Leggo, in queste ore, le spasmodiche dichiarazioni dell’entourage destrorso che si preoccupa di un provvedimento che definisce “marxista”. Parliamo ovviamente della tassazione sugli extraprofitti bancari, norma spuntata a sorpresa nel decreto omnibus e che ha colto tutti alla sprovvista, anche perché difesa a spada tratta sia da Salvini che dalla Meloni.

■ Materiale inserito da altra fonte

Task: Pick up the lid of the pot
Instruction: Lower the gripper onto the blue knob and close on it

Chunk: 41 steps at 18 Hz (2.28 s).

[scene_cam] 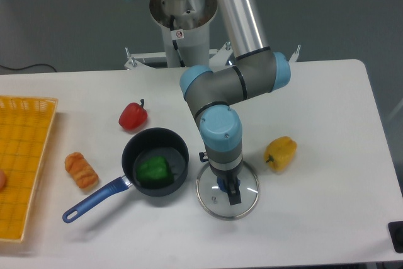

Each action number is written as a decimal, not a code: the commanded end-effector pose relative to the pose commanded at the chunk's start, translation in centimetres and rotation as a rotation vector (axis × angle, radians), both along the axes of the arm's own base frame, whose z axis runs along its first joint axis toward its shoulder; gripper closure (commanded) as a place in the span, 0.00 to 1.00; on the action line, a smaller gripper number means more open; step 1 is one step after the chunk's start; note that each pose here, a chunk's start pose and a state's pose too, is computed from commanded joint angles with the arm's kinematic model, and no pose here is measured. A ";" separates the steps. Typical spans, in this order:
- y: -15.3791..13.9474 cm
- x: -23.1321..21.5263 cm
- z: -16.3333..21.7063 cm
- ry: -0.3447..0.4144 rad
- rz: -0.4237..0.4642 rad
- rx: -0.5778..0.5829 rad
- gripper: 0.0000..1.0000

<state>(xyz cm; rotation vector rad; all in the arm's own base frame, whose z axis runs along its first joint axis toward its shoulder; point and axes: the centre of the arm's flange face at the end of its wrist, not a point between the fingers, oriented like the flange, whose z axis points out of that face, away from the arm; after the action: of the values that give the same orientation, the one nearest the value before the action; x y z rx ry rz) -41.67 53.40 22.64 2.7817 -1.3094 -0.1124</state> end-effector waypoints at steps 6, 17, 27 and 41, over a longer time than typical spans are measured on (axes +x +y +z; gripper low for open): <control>0.1 -0.1 -0.6 -0.006 0.000 -0.007 0.11; -0.4 -0.2 -1.2 0.016 0.008 -0.049 0.11; 0.0 -0.1 -1.5 0.012 0.046 -0.040 0.10; 0.2 -0.1 -1.3 0.014 0.058 -0.035 0.41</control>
<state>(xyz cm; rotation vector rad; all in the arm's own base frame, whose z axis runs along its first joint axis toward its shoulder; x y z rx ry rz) -41.74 53.64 21.29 2.7812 -1.2143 -0.1039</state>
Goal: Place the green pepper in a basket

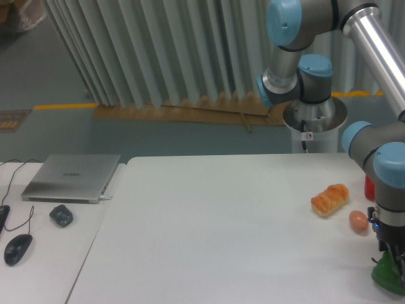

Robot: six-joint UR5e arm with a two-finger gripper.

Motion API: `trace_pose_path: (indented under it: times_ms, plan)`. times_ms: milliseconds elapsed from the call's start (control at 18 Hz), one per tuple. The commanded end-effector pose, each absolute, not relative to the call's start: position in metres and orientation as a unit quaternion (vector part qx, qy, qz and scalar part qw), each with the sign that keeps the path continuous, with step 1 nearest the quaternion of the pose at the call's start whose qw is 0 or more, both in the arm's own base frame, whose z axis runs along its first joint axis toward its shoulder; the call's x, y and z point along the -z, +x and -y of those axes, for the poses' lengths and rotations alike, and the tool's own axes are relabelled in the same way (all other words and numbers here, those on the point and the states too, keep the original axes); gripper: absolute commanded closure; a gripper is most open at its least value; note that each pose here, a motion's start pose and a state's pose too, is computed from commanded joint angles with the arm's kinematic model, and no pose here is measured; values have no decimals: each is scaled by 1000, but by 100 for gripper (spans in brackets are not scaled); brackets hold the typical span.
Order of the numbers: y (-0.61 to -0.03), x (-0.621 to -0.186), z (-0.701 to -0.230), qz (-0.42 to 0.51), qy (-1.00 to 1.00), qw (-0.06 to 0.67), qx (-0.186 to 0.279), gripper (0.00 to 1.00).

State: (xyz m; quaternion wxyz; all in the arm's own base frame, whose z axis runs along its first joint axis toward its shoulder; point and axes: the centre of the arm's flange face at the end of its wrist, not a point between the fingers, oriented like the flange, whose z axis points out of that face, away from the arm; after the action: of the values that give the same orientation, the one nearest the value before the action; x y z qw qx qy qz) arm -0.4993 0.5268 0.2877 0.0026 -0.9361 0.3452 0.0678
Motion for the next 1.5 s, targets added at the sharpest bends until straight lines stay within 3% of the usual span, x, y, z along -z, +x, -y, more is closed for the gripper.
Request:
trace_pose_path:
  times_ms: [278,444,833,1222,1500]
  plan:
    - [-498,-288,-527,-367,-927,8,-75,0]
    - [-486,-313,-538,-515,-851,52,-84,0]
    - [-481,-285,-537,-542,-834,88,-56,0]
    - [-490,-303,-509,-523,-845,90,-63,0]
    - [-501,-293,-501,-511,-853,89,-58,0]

Ancora non ci sono cifre e numeri certi, nè sulle percentuali nè sui fondi che ci si auspica di recuperare – stimati in “qualche miliardo” – ma il solo annuncio della tassa è bastato per affossare le borse e scatenare un vero e proprio putiferio bipartisan. Anche se, a spiccare su tutto, sono le dichiarazioni di tanti esponenti di destra che parlano di provvedimento “marxista” e “sovietico“.

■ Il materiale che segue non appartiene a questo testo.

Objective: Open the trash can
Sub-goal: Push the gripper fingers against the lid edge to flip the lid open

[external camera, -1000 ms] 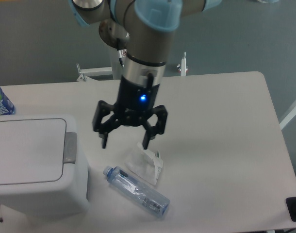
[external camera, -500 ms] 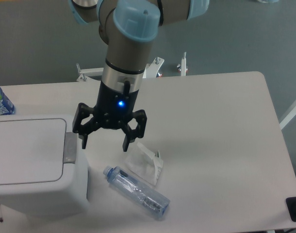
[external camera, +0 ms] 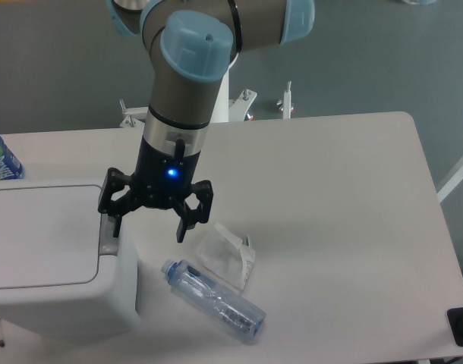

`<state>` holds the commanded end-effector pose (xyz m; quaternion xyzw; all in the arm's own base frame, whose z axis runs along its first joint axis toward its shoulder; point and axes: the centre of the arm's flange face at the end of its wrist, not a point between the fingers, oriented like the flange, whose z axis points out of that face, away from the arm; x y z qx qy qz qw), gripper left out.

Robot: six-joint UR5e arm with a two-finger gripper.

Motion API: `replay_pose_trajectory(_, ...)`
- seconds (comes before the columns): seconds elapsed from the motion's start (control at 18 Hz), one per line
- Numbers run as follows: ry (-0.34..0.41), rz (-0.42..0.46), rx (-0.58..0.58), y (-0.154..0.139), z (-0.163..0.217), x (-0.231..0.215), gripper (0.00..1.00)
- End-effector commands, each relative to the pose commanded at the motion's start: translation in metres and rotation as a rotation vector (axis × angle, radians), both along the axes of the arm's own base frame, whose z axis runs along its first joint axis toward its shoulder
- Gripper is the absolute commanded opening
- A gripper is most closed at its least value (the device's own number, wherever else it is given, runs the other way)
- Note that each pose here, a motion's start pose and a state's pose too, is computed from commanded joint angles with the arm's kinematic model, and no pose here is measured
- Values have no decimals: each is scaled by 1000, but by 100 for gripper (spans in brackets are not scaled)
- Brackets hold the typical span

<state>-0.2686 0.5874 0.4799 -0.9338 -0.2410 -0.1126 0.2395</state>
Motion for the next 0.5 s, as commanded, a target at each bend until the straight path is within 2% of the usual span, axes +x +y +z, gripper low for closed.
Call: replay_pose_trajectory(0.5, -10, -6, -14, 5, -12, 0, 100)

Ok, sono parole usate a mò di insulto, e forse forse l’appellativo sovietico ci sta pure. Quel che non ci sta per niente è il marxista: Marx cercava di spiegare come fosse necessario far pagare le tasse a tutti, sopratutto i grandi monopoli che trovavano sempre nuovi sistemi per eludere i versamenti. Non è forse giusto, questo ragionamento?

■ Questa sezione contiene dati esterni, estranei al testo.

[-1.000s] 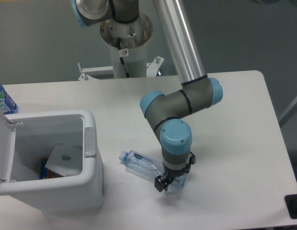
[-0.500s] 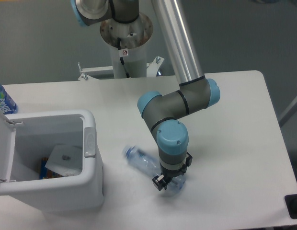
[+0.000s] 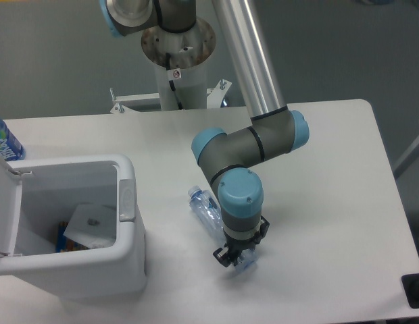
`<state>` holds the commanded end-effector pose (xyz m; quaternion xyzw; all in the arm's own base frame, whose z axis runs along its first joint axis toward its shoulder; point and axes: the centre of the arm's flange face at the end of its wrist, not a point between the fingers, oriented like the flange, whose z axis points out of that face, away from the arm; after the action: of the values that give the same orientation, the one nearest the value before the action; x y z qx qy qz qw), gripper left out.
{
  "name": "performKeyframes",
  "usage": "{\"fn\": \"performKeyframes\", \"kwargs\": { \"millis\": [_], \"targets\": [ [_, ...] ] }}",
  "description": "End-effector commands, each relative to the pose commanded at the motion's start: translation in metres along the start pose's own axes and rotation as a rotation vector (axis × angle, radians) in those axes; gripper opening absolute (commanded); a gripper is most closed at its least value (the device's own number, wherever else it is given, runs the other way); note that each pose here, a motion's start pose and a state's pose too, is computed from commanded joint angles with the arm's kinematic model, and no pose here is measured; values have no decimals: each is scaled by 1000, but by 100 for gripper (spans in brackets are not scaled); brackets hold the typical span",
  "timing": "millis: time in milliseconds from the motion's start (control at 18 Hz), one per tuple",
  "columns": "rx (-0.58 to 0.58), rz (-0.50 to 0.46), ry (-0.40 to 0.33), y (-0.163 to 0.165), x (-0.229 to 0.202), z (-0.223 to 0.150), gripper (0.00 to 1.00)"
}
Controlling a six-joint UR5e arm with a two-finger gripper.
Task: Place the trash in the trash can
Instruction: 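Lower the gripper onto the clear plastic bottle and close on it, then lift the bottle off the table with the gripper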
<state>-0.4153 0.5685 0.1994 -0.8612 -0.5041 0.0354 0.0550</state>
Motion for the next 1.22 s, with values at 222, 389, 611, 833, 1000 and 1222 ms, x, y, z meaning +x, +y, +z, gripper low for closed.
{"fn": "performKeyframes", "kwargs": {
  "millis": [222, 389, 611, 833, 1000, 1222],
  "targets": [
    [59, 51, 16, -8, 0, -36, 58],
    [169, 30, 48, -37, -15, -94, 58],
    [313, -20, 178, -76, -42, -181, 58],
    [439, -19, 291, -91, -59, -260, 58],
    [581, 11, 352, -88, -57, -321, 58],
    [703, 55, 396, -71, -45, -384, 57]
  ]
}}
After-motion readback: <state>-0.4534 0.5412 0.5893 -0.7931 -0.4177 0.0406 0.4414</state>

E sempre Marx ipotizzata una sorta di tassazione progressiva, sintetizzata nella famosa massima “ognuno secondo le sue capacità, a ognuno secondo i suoi bisogni“, ma difficilmente leggerete di Marx che spiegava come tassare gli extraprofitti delle grandi società, perché per lui l’extraprofitto era la differenza tra il valore sociale ed il valore di produzione della merce.

Non è, come sostiene qualche “politico”, il concetto del plusvalore. Quello è un altro discorso. L’extraprofitto è quello che vedete ogni giorno quando volete fare shopping online: oggetti a basso costo, non solo per la qualità dei materiali usati ma anche per il fatto che sono prodotti in luoghi dove il lavoro costa meno (con tutto ciò che ne consegue) e per cui il valore aggiunto della vendita è tutto a beneficio del venditore.

L’extraprofitto sta nello sfruttare il lavoro del proletario o del subproletario (che oggi chiameremmo senza problemi immigrato o straniero) per massificare una produzione. Il tutto nell’ottica di due altri grandi concetti marxisti: il processo di accumulazione e l’intensificazione della concorrenza, capisaldi del capitalismo malato ed oggi sotto gli occhi di tutti.

E dunque, se di certo si può dire che una tassa sui profitti non sia affatto una cosa-da-destra, resta da capire cosa centri il marxismo, che se studiato ci offrirebbe tanti spunti su come correggere la sottomissione economica alla quale ci prostriamo.